--- TASK TO COMPLETE ---
Would you return, word for word, the lines of the data below from the line with "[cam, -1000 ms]" through the line with "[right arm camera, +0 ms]", and no others?

Source data
+ + + + +
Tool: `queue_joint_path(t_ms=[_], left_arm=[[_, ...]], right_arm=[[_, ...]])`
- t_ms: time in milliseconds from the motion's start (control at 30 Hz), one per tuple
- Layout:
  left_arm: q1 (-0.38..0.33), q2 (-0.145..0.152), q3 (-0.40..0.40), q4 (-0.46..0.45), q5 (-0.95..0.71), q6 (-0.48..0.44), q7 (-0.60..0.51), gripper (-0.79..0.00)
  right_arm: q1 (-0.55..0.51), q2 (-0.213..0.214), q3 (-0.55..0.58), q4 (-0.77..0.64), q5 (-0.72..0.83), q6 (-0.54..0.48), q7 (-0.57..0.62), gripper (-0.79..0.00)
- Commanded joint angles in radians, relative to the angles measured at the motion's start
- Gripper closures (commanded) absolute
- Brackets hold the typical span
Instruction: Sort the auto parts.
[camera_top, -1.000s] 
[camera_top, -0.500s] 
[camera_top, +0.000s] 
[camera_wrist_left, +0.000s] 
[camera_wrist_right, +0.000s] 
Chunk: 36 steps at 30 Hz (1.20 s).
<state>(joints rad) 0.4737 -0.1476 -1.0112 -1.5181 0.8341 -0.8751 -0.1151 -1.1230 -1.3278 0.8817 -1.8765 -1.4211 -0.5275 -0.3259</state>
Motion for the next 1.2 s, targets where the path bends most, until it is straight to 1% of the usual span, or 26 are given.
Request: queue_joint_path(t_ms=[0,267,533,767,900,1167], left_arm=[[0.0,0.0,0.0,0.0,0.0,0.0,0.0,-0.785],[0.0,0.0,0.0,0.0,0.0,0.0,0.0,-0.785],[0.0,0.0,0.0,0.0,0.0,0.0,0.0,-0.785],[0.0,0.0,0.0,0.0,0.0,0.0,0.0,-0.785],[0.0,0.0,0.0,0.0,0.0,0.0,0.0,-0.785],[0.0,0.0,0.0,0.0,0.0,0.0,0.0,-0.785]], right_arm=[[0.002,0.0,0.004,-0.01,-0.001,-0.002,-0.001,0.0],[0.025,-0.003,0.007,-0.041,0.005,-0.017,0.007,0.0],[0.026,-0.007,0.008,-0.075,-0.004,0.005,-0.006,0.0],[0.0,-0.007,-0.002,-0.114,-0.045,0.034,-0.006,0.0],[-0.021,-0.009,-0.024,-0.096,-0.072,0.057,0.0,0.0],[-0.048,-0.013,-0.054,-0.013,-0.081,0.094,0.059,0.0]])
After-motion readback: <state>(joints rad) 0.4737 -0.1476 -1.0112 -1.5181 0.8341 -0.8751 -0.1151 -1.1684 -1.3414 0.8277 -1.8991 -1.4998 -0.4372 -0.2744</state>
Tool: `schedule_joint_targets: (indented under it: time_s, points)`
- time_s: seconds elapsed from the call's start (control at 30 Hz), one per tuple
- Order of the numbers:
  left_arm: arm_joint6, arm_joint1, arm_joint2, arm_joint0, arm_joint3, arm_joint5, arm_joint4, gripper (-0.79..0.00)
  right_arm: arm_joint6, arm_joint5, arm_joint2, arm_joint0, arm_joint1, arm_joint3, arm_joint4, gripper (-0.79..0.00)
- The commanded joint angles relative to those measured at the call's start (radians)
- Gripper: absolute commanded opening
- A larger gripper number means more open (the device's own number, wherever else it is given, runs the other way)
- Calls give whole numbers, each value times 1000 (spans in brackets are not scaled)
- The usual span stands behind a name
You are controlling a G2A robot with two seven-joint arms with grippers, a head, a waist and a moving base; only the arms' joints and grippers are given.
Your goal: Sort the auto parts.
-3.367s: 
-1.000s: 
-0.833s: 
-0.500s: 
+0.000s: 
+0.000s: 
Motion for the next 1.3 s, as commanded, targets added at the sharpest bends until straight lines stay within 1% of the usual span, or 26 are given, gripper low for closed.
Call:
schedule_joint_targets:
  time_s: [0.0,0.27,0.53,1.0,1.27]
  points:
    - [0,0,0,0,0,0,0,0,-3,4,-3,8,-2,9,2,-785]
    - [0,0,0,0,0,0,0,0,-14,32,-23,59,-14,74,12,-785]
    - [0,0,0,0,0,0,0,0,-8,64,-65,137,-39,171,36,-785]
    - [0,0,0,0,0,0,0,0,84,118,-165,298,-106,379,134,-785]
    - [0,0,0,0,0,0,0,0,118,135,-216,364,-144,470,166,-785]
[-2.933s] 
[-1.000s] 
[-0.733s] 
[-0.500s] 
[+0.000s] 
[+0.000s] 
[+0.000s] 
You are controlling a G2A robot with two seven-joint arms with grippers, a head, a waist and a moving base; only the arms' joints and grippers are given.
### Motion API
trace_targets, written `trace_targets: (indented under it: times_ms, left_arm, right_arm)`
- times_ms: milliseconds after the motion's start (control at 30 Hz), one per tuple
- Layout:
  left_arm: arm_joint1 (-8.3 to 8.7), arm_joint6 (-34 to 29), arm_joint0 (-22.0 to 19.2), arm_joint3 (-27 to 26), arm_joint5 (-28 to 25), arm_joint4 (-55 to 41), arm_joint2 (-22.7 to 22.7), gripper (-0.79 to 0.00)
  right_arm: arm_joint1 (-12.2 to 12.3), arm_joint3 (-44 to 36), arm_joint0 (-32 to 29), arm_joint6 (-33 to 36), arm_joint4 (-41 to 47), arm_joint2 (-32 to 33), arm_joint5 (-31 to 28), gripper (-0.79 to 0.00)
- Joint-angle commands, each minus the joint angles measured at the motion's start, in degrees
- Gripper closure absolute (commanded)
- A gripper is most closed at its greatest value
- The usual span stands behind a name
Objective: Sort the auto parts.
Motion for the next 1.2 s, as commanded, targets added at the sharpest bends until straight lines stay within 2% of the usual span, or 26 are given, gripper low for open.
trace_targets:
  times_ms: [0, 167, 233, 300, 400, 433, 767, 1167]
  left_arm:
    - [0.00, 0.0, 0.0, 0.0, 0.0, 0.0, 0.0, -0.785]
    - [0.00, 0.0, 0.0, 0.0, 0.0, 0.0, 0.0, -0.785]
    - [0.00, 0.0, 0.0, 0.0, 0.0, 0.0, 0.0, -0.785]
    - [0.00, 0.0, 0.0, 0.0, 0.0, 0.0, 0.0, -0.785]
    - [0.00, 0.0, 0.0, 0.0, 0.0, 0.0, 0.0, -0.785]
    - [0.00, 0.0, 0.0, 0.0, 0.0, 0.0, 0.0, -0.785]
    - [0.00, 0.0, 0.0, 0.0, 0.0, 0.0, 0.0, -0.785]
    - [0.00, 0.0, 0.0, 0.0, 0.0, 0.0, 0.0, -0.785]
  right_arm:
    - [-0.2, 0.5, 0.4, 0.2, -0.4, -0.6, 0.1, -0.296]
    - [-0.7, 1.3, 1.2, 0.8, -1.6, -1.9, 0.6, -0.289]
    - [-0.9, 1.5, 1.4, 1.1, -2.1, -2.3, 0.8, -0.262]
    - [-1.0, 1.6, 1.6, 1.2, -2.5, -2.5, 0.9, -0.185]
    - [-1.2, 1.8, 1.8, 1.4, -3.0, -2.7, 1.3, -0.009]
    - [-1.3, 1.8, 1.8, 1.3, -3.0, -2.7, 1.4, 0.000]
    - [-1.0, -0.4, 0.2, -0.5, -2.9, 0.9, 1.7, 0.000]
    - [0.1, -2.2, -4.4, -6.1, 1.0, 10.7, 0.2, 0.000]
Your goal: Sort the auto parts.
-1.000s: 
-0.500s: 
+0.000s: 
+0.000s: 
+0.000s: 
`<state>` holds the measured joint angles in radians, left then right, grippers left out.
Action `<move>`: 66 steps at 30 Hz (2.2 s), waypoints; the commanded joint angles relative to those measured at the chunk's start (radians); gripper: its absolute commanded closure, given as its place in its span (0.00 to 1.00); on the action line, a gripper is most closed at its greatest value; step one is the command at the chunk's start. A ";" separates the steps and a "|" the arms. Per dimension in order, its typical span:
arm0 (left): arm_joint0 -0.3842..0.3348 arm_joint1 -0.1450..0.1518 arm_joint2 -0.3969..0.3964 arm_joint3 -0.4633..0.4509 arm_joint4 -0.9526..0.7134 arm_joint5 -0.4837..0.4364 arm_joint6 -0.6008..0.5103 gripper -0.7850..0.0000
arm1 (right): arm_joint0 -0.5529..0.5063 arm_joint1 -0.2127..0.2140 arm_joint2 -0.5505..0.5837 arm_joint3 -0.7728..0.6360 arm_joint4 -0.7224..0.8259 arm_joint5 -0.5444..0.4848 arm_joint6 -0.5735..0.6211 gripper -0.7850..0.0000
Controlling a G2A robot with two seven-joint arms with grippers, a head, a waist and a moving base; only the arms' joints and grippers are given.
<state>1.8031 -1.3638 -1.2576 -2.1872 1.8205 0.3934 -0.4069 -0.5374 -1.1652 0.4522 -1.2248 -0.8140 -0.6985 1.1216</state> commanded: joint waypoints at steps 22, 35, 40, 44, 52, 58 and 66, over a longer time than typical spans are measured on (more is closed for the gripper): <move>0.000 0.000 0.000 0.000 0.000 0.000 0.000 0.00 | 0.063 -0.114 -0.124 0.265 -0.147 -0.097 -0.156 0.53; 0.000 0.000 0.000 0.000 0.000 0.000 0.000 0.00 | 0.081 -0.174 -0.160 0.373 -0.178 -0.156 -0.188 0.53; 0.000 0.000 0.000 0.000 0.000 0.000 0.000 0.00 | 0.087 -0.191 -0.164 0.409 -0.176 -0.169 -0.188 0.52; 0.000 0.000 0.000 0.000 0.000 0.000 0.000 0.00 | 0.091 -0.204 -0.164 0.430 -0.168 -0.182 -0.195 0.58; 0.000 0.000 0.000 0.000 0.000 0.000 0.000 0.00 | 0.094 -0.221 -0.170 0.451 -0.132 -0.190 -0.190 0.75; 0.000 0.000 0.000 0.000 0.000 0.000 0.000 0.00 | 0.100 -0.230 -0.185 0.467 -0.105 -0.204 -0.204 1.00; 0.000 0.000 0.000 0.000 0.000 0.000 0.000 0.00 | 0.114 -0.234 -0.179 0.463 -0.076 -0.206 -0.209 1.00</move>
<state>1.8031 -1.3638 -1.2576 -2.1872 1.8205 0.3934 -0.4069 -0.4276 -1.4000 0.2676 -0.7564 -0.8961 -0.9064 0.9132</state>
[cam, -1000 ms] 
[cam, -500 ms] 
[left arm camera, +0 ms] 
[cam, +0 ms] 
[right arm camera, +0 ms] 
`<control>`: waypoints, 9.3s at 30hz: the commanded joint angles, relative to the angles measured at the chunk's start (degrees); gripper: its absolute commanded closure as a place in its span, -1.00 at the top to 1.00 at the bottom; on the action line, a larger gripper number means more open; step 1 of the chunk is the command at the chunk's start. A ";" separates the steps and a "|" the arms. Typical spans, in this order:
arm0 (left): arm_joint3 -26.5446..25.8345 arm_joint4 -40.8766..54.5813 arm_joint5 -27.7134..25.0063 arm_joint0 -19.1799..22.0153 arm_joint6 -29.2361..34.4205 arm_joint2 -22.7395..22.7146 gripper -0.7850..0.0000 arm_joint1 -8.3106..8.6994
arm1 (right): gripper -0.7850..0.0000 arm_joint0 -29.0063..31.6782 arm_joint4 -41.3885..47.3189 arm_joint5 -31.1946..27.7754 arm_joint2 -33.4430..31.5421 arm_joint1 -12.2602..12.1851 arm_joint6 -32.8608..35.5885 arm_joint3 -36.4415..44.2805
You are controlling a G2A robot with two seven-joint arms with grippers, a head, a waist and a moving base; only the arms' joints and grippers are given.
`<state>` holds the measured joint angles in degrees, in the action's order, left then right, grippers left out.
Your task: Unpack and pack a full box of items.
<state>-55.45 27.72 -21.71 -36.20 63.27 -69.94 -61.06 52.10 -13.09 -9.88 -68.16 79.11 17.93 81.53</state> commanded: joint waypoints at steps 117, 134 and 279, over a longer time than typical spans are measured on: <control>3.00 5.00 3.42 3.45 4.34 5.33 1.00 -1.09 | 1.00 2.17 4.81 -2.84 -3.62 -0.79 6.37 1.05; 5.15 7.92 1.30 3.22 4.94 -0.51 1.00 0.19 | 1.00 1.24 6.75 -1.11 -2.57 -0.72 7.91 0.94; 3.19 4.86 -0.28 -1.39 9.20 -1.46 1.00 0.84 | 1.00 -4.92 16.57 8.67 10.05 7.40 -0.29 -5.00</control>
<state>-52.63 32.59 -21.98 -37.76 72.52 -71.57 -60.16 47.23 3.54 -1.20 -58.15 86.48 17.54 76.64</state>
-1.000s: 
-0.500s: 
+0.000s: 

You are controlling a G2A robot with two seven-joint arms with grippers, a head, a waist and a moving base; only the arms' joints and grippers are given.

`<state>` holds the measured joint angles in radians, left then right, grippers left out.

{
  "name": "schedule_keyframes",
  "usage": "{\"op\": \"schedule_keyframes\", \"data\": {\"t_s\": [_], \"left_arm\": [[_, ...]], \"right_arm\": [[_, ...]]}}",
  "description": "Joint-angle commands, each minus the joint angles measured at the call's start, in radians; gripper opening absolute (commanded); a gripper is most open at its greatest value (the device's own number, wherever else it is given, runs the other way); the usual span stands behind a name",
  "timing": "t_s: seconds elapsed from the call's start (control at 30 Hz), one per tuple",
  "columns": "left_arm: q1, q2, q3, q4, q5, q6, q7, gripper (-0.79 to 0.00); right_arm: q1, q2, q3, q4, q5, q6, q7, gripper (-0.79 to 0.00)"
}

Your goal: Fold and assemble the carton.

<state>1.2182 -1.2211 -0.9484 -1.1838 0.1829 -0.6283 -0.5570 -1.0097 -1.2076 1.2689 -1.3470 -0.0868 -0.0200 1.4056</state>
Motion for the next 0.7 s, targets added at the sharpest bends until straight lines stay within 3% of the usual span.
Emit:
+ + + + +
--- RESPONSE ---
[cam, -1000 ms] 
[cam, -500 ms] 
[left arm camera, +0 ms] 
[cam, +0 ms] 
[right arm camera, +0 ms] 

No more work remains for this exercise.